Provided entries:
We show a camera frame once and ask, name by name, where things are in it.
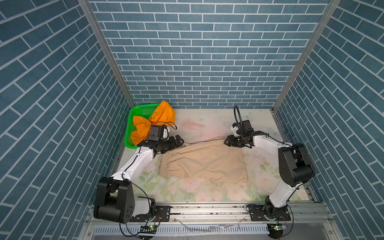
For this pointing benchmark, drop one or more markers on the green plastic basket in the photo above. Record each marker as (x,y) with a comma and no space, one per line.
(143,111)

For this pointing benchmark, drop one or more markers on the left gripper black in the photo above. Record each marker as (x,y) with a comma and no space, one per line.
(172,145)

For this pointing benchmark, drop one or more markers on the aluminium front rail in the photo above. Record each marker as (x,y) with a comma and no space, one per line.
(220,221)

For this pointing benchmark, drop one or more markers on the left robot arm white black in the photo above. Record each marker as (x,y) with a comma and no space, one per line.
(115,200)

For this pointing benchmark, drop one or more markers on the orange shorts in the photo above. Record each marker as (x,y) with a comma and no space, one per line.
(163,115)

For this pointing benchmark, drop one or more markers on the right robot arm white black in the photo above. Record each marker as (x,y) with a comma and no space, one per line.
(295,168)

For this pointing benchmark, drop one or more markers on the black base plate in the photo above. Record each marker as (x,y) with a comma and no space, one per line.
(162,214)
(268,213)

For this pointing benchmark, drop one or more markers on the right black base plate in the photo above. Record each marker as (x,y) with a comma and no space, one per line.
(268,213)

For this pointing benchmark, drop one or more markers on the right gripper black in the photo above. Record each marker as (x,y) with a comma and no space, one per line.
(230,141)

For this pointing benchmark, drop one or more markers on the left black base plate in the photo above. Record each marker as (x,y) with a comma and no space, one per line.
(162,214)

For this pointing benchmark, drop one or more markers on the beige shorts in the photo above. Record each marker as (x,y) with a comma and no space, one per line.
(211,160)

---

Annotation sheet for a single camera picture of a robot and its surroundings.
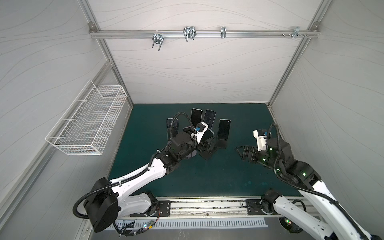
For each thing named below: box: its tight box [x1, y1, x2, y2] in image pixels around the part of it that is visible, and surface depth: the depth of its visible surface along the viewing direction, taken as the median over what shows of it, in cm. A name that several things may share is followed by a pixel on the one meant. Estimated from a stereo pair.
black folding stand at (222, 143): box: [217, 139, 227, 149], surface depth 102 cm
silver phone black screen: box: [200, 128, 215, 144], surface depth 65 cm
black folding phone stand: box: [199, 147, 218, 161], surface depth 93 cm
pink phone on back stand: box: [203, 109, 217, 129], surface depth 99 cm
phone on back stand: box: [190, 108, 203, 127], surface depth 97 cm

Task objective:
Your reply should consist solely of the lines above from the line containing "Annotation sheet for" up to and including the line containing "phone on back stand: box: [190, 108, 203, 127], surface", reproduced exactly, minus the pictures.

Result of this task:
Annotation sheet for a single camera picture of a robot and its surroundings.
For each thing named below: box: its tight box [x1, y1, x2, y2] in image pixels around the part of it that is visible, and surface depth: the depth of its visible surface along the viewing direction, taken as the median over what shows of it, in cm. A name that several things may share is followed by a pixel on the one meant. Estimated from a stereo pair.
black folding stand at (222, 143): box: [217, 139, 227, 149], surface depth 102 cm
silver phone black screen: box: [200, 128, 215, 144], surface depth 65 cm
black folding phone stand: box: [199, 147, 218, 161], surface depth 93 cm
pink phone on back stand: box: [203, 109, 217, 129], surface depth 99 cm
phone on back stand: box: [190, 108, 203, 127], surface depth 97 cm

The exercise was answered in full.